After you have installed Anchore Enterprise, there are various ways to monitor its operations:
1 - System Health
Overview
Added in Anchore Enterprise 2.2, the Health section within the System tab is an administrator’s new display for investigating the operational status of their system’s various services and feeds. Leverage this view to understand when your system is ready or if it requires intervention.
The following sections in this document describe how to determine system readiness, the state of your services, and the progression of your feed sync.
For more information on the overall architecture of a full Anchore Enterprise deployment, please refer to the Architecture documentation. Or refer to the Feeds Overview if you’re interested in the feeds-side of things.
System Readiness
Ready
(Tentatively) Ready
Not Ready
The indicator for system readiness can be seen from any screen by viewing the System tab header:
The system readiness status relies on the service and feed data which are routinely updated every 5 minutes. Using the example indicator provided above, once all the feed groups are successfully synced, the status icon will turn green.
For up-to-date information outside of the normal update cycle, navigate to the Health section within the System tab and click on Refresh Service Health, Refresh Feed Data, or manually refresh the page.
Services
As shown above and as of 2.2, there are five services required by the system to function (API, Catalog, Policy Engine, SimpleQueue, and Analyzer).

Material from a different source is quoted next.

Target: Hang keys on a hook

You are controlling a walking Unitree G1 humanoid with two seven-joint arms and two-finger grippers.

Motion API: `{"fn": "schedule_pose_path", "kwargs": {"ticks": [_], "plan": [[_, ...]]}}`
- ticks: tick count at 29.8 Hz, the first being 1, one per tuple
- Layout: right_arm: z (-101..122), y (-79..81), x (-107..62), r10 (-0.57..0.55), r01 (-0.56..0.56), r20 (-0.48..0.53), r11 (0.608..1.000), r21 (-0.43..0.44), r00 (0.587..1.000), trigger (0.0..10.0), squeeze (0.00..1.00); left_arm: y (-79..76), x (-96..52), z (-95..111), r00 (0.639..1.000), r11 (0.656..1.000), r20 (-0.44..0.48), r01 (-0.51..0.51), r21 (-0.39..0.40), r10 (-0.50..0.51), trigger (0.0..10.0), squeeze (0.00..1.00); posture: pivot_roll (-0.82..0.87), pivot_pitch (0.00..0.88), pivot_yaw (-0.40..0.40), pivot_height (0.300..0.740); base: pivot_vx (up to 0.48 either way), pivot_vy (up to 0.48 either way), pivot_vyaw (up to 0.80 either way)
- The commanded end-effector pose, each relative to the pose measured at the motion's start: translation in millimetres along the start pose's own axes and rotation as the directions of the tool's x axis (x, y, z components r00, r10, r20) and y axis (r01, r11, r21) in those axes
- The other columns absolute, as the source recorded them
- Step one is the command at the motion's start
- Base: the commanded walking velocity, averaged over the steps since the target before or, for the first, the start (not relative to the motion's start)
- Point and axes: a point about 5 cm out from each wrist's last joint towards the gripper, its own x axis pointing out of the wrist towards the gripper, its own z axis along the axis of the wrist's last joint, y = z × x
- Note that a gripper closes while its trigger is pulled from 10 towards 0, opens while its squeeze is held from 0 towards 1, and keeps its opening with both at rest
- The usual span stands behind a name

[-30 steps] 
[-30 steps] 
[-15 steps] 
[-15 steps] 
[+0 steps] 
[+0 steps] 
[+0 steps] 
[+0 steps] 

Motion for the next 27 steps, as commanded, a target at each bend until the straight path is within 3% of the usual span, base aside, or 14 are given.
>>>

For every service, the Base URL, Host ID, and Version is displayed. As long as one instance of each service is up and available, the main system is regarded as ready. In the example image provided above, we see that we have multiple instances of the Policy Engine and Analyzer services.
For the full, filterable list of instances for that service, click on the numbers provided. In the case of the Policy Engine, that would be the 1/2 Available
.
Note that orphaned services are filtered out by default in this view (with a toggle to include it again) but will still impact the availability count on the main page.
In the case of service errors, they are logged within the Events & Notifications tab so we recommend following up there for more information or browse our Troubleshooting documentation for remediation guidance.
Feeds Sync
Listed in this section are the various feed groups your system relies on for vulnerability and package data. This data comes from a variety of upstream sources which is vital for policy engine operations such as evaluating policies or listing vulnerabilities.
As shown, you can keep track of your sync progression using the Last Sync column. To manually update the feed data displayed outside of its normal 5-minute cycle, click the Refresh Feed Data button or refresh the page.
If you’d rather have them grouped by feed rather than listed out individually, you can toggle the layout from list to cards using the buttons in the top-right corner above the table:
Similar to the service cards, if you decide to have them grouped as we show below using the layout buttons, you can click on the number of groups synced to view the full, filterable list within.
When viewing a list of feed groups - whether through the default list or through a specific feed card - you can filter for a specific value using the input provided or click on the button attached to filter by category. In this case, groups can be filtered by whether they are synced
or unsynced
.
In the case of feed sync errors, they are logged within the Events & Notifications tab so we recommend following up there for more information or browse our Troubleshooting documentation for remediation guidance.
Or if you’re interested in an overview of the various drivers Enterprise Feeds uses, check out our Feeds Overview.
2 - Prometheus
Anchore Enterprise exposes prometheus metrics in the API of each service if the
config.yaml
that is used by that service has the metrics.enabled
key set to
true.
Each service exports its own metrics and is typically scraped by a Prometheus installation to gather the metrics. Anchore does not aggregate or distribute metrics between services. You should configure your Prometheus deployment or integration to check each Anchore service’s API using the same port it exports for the /metrics route.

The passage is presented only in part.